Misconception #12: Autism is the ‘New Normal’, implying that autism is just a normal form of social awkwardness that shouldn’t be considered an adverse health condition. In reality, individuals with autism are physically sick. Recent clinical investigations have identified numerous co-morbid disease states in children with autism (see Presentation on Autism Treatment Network). These include abnormal gastrointestinal function and inflammatory bowel disease, evidence of increased oxidative stress, severely altered serum chemistries, methylation disturbances, increased heavy metal burdens and microglial activation in the brain. These disease states are amenable to medical and nutritional interventions as reported by clinicians treating autism. A 2011 review in Journal of Immunotoxicology summarizes evidence of biomarkers that are indicative of common co-morbid conditions such as oxidative stress, immune glutamatergic dysfunction, and pineal gland malfunction.
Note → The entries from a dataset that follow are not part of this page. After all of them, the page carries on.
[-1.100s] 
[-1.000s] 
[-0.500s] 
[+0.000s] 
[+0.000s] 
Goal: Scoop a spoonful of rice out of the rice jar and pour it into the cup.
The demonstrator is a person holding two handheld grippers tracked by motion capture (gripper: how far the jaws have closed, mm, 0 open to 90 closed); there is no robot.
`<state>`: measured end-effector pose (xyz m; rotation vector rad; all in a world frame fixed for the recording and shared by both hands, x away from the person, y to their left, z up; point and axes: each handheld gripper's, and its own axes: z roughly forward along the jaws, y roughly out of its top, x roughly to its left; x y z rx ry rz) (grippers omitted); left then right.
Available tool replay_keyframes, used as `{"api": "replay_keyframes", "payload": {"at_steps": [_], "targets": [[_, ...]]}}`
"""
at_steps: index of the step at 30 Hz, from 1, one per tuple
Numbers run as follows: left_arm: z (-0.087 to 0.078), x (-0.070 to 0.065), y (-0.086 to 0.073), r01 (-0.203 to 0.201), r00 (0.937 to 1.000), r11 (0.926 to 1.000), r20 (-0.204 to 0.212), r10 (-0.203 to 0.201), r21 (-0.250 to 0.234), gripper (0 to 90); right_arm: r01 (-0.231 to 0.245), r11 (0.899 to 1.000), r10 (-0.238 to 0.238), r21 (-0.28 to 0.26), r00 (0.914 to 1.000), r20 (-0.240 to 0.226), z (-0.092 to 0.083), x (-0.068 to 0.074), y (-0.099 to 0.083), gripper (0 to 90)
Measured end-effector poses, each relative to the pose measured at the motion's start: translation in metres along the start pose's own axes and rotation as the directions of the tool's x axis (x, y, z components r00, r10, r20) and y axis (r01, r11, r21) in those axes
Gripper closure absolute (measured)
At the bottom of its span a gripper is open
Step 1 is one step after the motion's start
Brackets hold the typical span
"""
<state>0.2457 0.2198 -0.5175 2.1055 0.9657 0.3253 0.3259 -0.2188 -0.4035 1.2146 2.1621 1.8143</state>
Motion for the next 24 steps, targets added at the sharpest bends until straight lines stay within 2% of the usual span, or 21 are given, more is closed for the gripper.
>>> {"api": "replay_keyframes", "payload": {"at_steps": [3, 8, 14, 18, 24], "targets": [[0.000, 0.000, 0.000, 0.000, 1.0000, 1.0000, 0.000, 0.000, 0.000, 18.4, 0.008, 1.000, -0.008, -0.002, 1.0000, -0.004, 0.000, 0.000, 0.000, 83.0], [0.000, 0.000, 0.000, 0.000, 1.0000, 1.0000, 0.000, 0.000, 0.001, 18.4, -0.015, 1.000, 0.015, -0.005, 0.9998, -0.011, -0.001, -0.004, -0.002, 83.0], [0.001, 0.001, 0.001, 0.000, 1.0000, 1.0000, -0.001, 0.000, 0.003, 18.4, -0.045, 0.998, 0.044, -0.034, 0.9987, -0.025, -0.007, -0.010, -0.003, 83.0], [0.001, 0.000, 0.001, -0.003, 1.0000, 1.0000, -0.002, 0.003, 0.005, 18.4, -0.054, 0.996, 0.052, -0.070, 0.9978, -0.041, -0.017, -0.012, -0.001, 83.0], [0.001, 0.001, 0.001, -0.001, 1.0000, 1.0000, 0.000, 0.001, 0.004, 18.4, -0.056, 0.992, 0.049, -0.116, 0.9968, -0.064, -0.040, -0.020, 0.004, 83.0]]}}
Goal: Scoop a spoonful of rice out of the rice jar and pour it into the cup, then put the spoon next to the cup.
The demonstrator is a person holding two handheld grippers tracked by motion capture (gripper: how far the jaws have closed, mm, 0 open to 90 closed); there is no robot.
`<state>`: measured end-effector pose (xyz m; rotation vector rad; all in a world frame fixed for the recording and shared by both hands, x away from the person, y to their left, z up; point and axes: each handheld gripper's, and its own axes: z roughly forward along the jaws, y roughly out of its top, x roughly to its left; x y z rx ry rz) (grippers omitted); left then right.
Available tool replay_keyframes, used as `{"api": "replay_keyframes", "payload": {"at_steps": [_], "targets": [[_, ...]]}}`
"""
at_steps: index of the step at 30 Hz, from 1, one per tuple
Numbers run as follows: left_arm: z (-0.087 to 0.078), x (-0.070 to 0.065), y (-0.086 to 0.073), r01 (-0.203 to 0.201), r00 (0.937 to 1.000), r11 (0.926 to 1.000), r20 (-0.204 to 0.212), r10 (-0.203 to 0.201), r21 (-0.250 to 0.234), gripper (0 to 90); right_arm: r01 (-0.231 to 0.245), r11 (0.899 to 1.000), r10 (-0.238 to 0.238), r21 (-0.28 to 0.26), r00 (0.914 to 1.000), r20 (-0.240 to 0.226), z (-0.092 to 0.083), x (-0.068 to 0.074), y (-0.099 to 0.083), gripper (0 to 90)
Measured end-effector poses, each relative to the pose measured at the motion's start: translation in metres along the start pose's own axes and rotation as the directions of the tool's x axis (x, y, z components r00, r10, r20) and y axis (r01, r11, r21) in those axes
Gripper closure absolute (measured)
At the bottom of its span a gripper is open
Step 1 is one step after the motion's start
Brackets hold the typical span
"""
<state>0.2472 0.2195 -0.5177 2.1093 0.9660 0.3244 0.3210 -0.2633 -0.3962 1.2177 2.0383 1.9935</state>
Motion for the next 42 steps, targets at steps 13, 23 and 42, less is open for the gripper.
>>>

Misconception #13: There’s no increase, Autism has always been with us but was undiagnosed in past generations. In reality, autism rates amongst adults are dramatically lower than in children less than 22 years of age (see EPA Study: Autism Boom Began in 1988, Environmental Factors Are Assumed). A recent UK study claimed that undiagnosed adult autism rates similar to diagnosed rates in children, but on further inspection the study was defining adult autism in an unusually broad manner (effectively, anyone with social awkwardness). The vast weight of scientific studies indicates that autism rates had a real increase in the late 1980’s, and that current autism rates in adults (undiagnosed + diagnosed) are significantly lower than rates amongst children.
Misconception #14: Now that the Wakefield MMR study has been retracted, the vaccine-autism theory is dead. In reality, it is a fact that autism rates have not been studied in fully vaccinated vs fully unvaccinated children, nor have there been studies of autism rates in children who were vaccinated vs not vaccinated for most vaccines administered in the first year of life: Hib, PCV, DTaP, IPV, Rotavirus, and Influenza. There have been some studies on the Hepatitis B vaccine, administered at birth, with the most recent study finding a 3x increased risk of autism amongst children who received this vaccine in the 1990’s. So the vaccine-autism question is far from answered, and there are plausible hypotheses that haven’t even been studied — such as aluminum adjuvant in vaccines, which has been shown to be a neurotoxin when injected into mice and which has increased in the vaccination schedule in parallel with the increase in autism rates. Side note: Wakefield and colleagues were the first to find that gastrointestinal abnormalities are common in autism, an important finding that has been replicated by research in five countries. There is much more to the Wakefield story than has been shared widely in the press; for details, see Who is Dr. Andrew Wakefield? by Mary Holland, JD (an online chapter of the book “Vaccine Epidemic”) or read the book Callous Disregard by Dr. Wakefield.